Restaurant in California, U.S.

The Linkery was a farm-to-table restaurant in North Park, San Diego, California that specialized in natural meat, local food, fine wines, craft beer, and cask ale. The restaurant's name referred to its daily-changing offerings of house-made sausages.

The Linkery was founded in 2005 by Jay Porter, a former engineer and consultant for consumer electronics companies with no prior restaurant experience. Porter was responsible for the restaurant's strict fixed-tipping policy, which angered other nearby establishments.

Linkery's philosophy was based in part on the premise that "eating is an agricultural act," proposed by Wendell Berry in The Pleasures of Eating.

As of July 15, 2013, The Linkery closed, and the location was re-sold to another company.

== Recognition ==

The Linkery was named one of the 100 best farm-to-table restaurants in America by Gourmet Magazine (Oct 2007).
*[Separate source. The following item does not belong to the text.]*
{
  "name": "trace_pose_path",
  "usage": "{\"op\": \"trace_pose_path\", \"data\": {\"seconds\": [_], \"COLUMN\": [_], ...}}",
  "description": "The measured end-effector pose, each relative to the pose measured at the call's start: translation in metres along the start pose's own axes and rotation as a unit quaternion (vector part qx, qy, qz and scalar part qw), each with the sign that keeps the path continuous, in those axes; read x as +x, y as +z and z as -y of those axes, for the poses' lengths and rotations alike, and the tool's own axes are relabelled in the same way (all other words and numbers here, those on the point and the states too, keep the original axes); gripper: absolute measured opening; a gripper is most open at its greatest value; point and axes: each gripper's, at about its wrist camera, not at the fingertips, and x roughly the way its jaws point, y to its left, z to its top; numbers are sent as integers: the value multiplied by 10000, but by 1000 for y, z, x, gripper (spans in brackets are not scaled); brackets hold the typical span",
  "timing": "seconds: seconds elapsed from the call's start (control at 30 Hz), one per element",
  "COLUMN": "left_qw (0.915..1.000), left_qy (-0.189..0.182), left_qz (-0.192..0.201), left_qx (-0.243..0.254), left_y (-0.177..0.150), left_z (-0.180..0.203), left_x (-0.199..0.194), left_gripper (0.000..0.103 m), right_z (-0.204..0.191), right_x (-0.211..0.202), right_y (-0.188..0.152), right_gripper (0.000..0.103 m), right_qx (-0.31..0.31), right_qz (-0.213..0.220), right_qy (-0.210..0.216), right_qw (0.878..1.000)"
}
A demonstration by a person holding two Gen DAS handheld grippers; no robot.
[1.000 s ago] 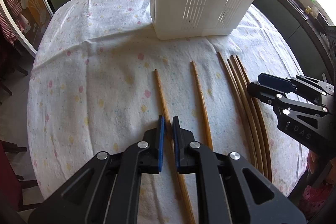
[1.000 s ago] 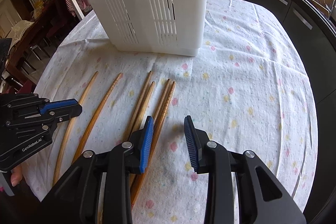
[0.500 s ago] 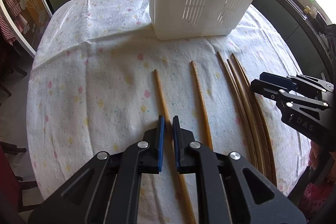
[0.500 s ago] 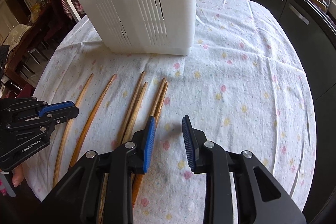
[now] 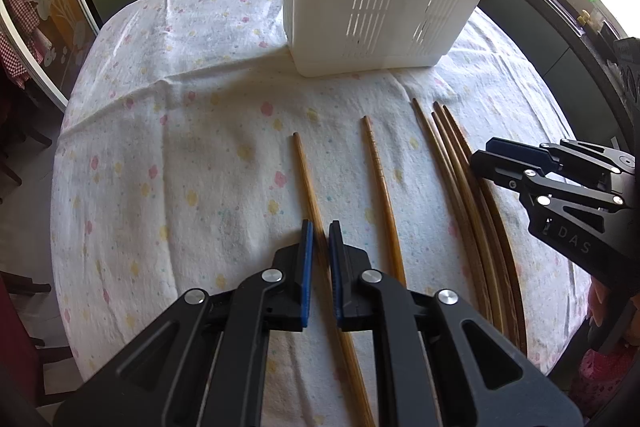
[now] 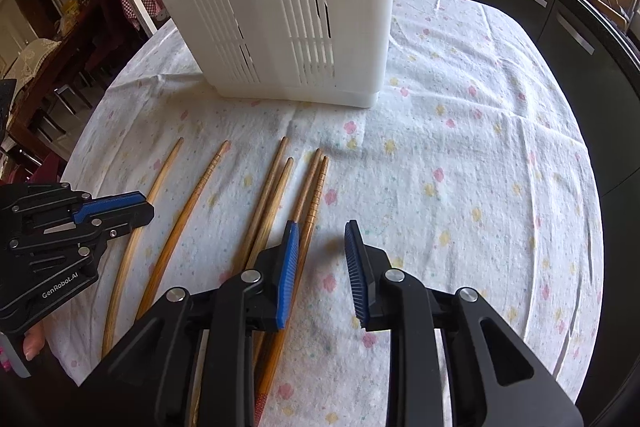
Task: Organize utensils
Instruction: 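Grasp a wooden chopstick with the left gripper while the right gripper grasps another, then lift the wooden chopsticks and lower them into the white caddy with both grippers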
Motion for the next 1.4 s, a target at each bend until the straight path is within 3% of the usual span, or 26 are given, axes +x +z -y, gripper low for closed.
{"op": "trace_pose_path", "data": {"seconds": [0.53,0.63,0.9,1.1,1.4], "left_qw": [10000,9996,9992,9974,9951], "left_qy": [-25,-181,-301,-603,-702], "left_qz": [-3,-55,-75,-102,694], "left_qx": [-44,-212,-246,-388,-56], "left_y": [0,3,5,3,0], "left_z": [-1,-7,-12,-18,-6], "left_x": [0,1,0,-7,-76], "left_gripper": [9,9,7,6,6], "right_z": [0,3,26,40,55], "right_x": [10,11,5,-28,-108], "right_y": [16,20,11,1,-20], "right_gripper": [19,12,6,6,6], "right_qx": [-41,-49,409,617,647], "right_qz": [-92,-100,12,524,1394], "right_qy": [-143,-193,441,852,1142], "right_qw": [9998,9998,9982,9931,9815]}}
It was also featured as one of the 100 best places to drink beer in America by Imbibe Magazine (September 2008).

In March 2010, the San Diego City Attorney's office contacted the Linkery's owner claiming that the restaurant violated California Business and Professions Code Section 12024.2 for unfair competition and making untrue or misleading representations about pricing. It was the owner's practice to charge an additional 18% of the price of the total bill.